Nur noch wenige Augenblicke, und das Sprengfass würde explodieren ...

Zara wandte sich an Jahn. „Wir sollten von hier verschwinden“, sagte sie laut, um den Tumult zu übertönen. „Bring die Mädchen hier raus. Hier wird es gleich recht ungemütlich.“

Jahn nickte und griff nach Wanjas Arm. Hinter ihm begann der Mann, dem das Bier von den nassen Haaren tropfte, wütend zu schreien, und er schmetterte dem anderen seinen Krug gegen den Kopf. Es krachte hohl, Tonscherben und Bier regneten herab. Der getroffene Mann schrie auf, taumelte benommen zur Seite und krachte mit blutiger Stirn gegen die Theke, der Blick wild und irre.

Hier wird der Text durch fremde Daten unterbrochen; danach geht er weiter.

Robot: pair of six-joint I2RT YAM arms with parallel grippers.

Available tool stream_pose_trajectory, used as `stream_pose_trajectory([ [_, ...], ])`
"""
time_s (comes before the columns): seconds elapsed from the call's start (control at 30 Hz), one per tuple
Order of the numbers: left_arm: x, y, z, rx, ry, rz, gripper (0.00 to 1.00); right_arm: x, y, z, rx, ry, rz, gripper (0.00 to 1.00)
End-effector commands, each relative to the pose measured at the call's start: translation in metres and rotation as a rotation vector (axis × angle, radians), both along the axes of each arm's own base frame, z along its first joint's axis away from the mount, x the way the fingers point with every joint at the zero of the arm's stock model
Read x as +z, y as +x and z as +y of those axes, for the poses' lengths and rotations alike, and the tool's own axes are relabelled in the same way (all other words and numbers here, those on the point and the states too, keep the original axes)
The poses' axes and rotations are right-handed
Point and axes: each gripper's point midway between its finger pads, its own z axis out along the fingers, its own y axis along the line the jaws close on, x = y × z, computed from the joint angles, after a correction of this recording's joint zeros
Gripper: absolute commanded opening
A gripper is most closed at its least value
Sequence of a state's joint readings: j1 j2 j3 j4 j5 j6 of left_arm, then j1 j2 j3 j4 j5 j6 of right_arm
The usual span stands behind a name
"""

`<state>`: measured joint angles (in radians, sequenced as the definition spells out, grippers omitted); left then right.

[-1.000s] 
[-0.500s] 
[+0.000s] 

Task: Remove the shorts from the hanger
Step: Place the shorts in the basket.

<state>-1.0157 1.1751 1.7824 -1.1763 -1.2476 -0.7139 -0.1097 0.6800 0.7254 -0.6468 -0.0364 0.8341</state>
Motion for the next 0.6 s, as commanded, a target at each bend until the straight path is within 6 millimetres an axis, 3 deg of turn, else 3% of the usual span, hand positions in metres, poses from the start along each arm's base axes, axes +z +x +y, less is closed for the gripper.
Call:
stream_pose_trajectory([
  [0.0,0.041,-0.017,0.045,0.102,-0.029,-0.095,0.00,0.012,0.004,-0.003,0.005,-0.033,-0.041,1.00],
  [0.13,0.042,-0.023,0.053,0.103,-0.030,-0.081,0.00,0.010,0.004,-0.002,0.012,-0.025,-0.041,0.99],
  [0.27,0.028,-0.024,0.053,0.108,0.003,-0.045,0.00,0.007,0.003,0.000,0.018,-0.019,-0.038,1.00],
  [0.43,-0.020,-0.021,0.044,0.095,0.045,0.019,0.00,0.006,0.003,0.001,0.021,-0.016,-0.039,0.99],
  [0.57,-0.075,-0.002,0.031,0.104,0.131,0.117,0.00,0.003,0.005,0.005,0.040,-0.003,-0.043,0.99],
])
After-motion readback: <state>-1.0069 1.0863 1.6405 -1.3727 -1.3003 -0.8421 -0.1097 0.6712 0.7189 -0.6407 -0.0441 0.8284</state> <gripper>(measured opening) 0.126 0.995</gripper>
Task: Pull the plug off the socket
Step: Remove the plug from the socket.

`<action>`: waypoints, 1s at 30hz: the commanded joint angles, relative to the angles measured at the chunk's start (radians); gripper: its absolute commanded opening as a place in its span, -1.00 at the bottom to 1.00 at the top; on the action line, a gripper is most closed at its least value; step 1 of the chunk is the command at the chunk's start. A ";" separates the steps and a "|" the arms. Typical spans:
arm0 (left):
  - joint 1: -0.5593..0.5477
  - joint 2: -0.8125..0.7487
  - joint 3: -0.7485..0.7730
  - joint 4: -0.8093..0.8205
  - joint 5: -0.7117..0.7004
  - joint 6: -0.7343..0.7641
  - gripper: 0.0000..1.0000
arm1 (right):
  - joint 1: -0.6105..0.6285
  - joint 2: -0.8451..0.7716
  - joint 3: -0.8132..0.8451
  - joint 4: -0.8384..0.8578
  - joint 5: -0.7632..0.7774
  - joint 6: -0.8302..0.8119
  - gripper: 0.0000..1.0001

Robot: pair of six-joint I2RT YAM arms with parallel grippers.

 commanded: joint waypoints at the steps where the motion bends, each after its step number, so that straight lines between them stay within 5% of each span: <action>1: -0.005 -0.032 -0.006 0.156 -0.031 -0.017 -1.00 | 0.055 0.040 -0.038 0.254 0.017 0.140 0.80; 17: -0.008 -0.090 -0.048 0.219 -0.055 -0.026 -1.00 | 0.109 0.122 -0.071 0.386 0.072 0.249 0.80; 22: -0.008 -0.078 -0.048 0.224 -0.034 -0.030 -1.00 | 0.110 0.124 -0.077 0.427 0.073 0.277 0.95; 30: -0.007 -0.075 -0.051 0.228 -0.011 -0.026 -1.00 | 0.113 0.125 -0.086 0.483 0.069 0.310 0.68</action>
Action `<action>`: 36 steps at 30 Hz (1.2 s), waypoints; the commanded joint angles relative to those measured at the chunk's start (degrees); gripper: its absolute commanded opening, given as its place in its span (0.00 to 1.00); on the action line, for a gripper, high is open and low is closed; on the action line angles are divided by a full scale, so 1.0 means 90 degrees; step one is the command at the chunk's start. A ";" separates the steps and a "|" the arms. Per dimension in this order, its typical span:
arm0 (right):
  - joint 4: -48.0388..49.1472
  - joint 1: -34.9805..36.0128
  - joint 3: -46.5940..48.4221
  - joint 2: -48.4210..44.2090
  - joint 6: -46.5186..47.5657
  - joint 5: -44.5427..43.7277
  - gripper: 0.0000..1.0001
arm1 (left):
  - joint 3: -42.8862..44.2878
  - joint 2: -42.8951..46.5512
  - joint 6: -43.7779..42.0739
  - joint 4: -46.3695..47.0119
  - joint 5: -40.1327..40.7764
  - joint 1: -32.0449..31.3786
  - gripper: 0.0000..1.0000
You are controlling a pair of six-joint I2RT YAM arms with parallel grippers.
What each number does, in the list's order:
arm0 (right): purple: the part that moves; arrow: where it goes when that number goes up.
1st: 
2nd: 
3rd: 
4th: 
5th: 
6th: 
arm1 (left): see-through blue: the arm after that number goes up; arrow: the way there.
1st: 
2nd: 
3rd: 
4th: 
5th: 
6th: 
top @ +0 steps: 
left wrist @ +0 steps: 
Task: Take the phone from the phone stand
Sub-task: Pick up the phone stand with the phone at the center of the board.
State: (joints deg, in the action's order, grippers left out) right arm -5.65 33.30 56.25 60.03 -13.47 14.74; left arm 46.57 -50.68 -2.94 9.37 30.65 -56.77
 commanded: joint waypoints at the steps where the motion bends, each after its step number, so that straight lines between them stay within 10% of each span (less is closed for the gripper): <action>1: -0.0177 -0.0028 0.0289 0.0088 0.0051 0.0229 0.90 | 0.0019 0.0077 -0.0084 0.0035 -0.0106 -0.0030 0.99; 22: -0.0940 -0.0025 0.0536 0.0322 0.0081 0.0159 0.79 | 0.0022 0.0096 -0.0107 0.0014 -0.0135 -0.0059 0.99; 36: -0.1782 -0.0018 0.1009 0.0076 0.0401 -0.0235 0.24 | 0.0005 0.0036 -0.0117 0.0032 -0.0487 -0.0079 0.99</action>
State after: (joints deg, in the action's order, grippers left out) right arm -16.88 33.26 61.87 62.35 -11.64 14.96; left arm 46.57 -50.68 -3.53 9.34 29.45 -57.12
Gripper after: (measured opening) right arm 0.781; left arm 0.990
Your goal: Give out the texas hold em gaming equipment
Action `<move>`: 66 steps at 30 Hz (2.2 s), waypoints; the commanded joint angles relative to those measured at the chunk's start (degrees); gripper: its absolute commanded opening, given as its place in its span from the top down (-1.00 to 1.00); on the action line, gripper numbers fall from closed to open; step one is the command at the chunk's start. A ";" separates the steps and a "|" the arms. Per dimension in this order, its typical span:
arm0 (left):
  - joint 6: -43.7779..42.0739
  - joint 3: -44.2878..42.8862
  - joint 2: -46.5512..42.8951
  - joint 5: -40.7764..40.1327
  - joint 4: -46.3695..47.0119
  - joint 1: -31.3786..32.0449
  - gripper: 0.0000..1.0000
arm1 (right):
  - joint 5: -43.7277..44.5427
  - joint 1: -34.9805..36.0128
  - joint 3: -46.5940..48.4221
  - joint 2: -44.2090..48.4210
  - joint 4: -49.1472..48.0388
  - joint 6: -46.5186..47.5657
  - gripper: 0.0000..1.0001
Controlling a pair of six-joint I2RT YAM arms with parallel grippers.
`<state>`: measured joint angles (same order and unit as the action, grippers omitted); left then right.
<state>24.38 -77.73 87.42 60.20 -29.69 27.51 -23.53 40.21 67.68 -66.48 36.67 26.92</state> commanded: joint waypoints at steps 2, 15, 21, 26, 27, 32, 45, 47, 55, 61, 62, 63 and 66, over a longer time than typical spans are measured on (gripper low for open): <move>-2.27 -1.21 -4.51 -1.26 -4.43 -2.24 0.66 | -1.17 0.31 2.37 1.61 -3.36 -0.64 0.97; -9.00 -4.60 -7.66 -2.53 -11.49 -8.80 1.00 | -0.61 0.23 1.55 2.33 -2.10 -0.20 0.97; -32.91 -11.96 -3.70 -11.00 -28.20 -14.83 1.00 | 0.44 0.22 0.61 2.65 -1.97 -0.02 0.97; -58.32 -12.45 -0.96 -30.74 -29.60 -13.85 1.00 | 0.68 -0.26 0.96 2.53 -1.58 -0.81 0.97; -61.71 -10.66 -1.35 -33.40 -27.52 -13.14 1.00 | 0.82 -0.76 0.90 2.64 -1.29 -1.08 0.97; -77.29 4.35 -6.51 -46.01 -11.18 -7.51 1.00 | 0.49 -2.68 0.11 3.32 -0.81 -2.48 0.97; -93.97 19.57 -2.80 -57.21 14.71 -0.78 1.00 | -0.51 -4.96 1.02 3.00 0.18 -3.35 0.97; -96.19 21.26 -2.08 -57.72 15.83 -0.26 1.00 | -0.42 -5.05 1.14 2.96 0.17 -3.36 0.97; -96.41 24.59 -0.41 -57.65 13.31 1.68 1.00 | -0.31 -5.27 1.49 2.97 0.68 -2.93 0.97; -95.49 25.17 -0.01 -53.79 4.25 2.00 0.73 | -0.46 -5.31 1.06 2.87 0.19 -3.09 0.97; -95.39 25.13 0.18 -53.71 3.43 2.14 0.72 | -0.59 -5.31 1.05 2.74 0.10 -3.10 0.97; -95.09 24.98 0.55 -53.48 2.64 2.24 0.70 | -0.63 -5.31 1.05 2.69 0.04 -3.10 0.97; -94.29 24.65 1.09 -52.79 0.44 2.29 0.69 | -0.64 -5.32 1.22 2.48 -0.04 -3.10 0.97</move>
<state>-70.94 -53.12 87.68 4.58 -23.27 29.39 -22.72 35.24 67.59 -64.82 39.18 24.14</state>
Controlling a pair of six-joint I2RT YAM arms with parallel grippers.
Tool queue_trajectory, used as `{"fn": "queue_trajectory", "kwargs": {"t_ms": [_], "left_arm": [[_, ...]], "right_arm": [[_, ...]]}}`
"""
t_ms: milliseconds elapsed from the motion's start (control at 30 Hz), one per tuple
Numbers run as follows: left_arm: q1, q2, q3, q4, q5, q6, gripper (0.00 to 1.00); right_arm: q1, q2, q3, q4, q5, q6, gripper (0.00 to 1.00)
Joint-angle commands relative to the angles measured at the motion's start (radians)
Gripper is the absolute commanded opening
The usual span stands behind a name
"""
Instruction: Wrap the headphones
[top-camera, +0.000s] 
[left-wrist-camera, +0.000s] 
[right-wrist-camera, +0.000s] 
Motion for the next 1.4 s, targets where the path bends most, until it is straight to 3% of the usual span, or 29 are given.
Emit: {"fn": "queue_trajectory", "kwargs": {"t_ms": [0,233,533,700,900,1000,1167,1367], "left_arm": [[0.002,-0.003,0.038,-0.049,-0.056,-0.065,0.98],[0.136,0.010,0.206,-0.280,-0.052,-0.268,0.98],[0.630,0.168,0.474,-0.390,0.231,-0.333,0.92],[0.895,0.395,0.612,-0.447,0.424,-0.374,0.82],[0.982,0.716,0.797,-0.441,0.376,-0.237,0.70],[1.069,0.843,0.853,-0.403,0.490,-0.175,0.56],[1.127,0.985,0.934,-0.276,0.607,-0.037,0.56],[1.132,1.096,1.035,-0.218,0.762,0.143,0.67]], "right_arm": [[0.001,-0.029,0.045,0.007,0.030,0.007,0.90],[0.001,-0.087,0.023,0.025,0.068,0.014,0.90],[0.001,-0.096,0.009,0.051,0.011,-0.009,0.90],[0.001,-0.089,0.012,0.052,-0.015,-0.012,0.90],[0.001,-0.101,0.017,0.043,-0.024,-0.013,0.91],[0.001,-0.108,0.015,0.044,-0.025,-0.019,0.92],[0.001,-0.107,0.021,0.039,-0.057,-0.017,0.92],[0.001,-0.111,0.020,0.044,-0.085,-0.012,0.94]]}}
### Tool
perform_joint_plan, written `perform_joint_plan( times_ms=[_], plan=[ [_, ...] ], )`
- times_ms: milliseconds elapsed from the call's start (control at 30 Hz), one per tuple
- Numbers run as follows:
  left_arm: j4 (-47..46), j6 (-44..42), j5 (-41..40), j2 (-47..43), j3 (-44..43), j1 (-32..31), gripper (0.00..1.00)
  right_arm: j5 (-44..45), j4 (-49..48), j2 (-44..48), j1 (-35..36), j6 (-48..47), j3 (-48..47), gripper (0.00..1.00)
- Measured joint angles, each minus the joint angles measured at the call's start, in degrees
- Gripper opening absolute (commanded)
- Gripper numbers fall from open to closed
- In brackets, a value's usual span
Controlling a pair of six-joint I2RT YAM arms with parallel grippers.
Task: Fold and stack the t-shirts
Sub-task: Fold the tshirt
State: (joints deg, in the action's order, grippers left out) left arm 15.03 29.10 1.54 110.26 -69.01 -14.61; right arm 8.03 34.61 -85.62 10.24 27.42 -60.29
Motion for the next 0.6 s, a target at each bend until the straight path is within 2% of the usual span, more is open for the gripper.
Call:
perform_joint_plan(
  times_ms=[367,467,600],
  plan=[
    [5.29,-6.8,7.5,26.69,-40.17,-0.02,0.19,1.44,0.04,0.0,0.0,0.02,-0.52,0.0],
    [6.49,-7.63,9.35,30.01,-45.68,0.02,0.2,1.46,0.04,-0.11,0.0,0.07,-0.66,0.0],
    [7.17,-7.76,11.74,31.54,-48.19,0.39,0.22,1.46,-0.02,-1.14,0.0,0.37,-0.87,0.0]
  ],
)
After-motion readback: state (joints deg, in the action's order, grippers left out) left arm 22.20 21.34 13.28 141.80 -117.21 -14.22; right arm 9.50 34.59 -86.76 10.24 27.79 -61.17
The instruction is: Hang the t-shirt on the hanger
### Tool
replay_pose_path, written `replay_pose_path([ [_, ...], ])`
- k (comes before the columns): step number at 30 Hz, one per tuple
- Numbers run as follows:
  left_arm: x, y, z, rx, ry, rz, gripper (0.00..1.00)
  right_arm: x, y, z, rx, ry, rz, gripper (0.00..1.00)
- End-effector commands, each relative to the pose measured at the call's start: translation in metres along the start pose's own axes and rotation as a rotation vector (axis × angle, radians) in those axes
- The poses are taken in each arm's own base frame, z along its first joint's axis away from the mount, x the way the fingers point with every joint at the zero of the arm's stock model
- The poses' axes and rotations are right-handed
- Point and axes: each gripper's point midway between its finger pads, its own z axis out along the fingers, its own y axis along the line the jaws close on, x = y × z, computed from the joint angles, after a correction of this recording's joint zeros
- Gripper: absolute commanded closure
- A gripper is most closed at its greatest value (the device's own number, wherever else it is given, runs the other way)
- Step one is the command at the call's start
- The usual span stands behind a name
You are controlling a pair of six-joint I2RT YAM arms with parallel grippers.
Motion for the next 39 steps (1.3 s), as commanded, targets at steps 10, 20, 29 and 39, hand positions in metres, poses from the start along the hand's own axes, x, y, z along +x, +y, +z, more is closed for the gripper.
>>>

Er wollte sich gerade mit einem wütenden Keuchen auf den Angreifer stürzen, als plötzlich die Tür der Schenke wuchtig nach innen aufschwang und eine große, stattliche Gestalt in einem edlen Anzug und einem weiten dunklen Umhang über die Schwelle trat. Der Schatten fiel in den Schankraum, lang und dunkel, und obgleich der Mann keinen Ton von sich gab, sondern einfach nur im Türrahmen stand, geschah etwas über alle Maßen Seltsames.